First, my media consumption needs to be stemmed. For me, this means less internet - it is my foremost addiction and time-waster. I am a voracious researcher, and the internet is my personal library, and thanks to email and facebook, it is also a big part of my social network. This is not altogether a bad thing, but if I don't have discipline over this area of my life, more important things fall by the wayside all in the name of research or faux socialization. Second, my quiet time will become more consistent; my nightly choice of reading will begin with the Bible as opposed to my historical novels or "brain candy." Plugging into the omnipotent, omniscient Power (no, I'm not talking about the world wide web) is the best and only thing I can do in becoming more intentional. "Let us fix our eyes on Jesus, the author and perfecter of our faith..."* Third, becoming intentional in my life includes my duties as a homemaker, parent, teacher and wife. More consistent meal planning, home organization and in-depth homeschooling are goals of mine in the coming year. This includes much more focused time with the children, concentrating on bonding opportunities. I also look forward to more date nights out with my hubby! Fourth, my prayer life needs a boost desperately, and I am determined that my day will have set times where I take the time to sit and pray. I was inspired by this blog posting and am hoping to have the kind of discipline/reminders this blogger refers to in structuring her routine around her prayer times. The first thing that comes to my mind when I read her "reckless experiment with prayer" is, "That is sooo not me!" I'm not Catholic, I'm not Orthodox, I'm not Muslim and I'm not Jewish - and I'm jealous. Each of these religions have built-in times of prayer throughout the day - calls to prayer which help remind the masses or body of Christ to stop what they're doing and worship God. I'm not sure how I'll do it - I don't have a big church bell reminding me to pray, and our town doesn't have a loudspeaker for all to hear the call to prayer. I'm not meaning to get legalistic about it - I do believe and experience the prompting of the Holy Spirit to communicate with God, but like everything else in my life, I'm craving some sort of structure. And if it starts out or becomes rote, then so be it. At least, I will have talked to God more in each one of my days than my usual week.

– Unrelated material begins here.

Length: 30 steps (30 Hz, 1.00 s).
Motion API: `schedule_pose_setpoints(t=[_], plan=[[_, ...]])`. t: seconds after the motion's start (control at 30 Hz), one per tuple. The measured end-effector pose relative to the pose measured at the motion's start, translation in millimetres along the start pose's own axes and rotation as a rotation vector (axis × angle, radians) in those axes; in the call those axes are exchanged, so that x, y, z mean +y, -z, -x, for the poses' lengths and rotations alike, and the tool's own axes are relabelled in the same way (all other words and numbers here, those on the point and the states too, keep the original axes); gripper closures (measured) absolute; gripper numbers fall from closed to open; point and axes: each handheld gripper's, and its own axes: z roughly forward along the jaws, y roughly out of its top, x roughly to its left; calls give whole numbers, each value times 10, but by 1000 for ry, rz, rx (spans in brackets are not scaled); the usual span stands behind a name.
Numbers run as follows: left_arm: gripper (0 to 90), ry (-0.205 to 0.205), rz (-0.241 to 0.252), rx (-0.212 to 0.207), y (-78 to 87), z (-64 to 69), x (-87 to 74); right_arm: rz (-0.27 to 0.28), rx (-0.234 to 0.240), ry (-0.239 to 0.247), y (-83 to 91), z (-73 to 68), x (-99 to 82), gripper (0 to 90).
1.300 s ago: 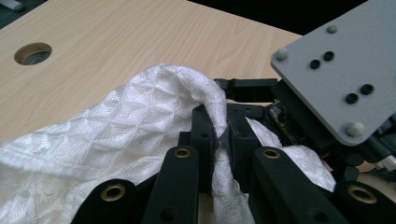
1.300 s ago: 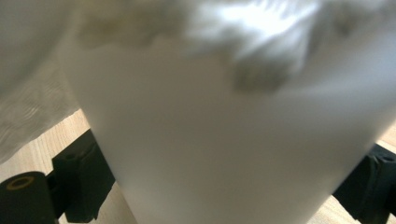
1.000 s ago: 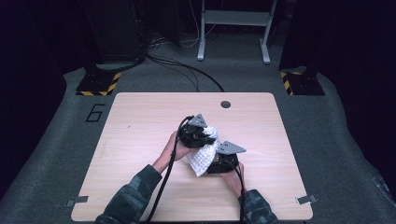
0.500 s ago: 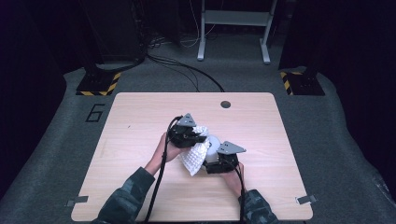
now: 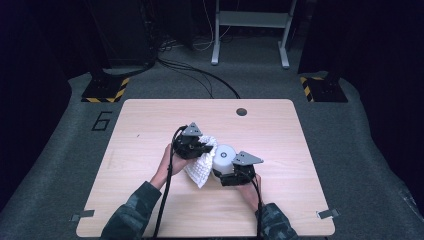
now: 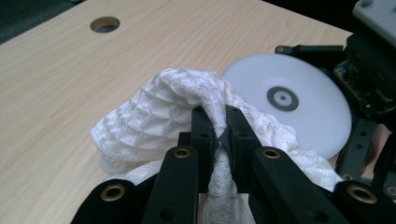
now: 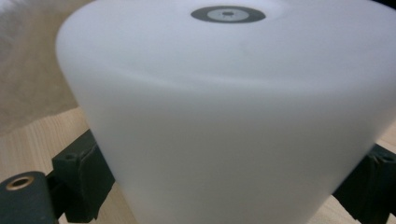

Now I know I will not remain intentional through every precious second of this coming year. I will have my lazy days, my sick days, my tired days, and my "I-just-don't-want-to" days - there will be plenty of those! I will fail as a mother, wife and friend in the new year. I will not be the kind of Christian I want to be, and God will not always be proud of me. But a resolution is just that: a decision meant to spur us to action; to transform in little or big ways so our lives become changed, hopefully for the better.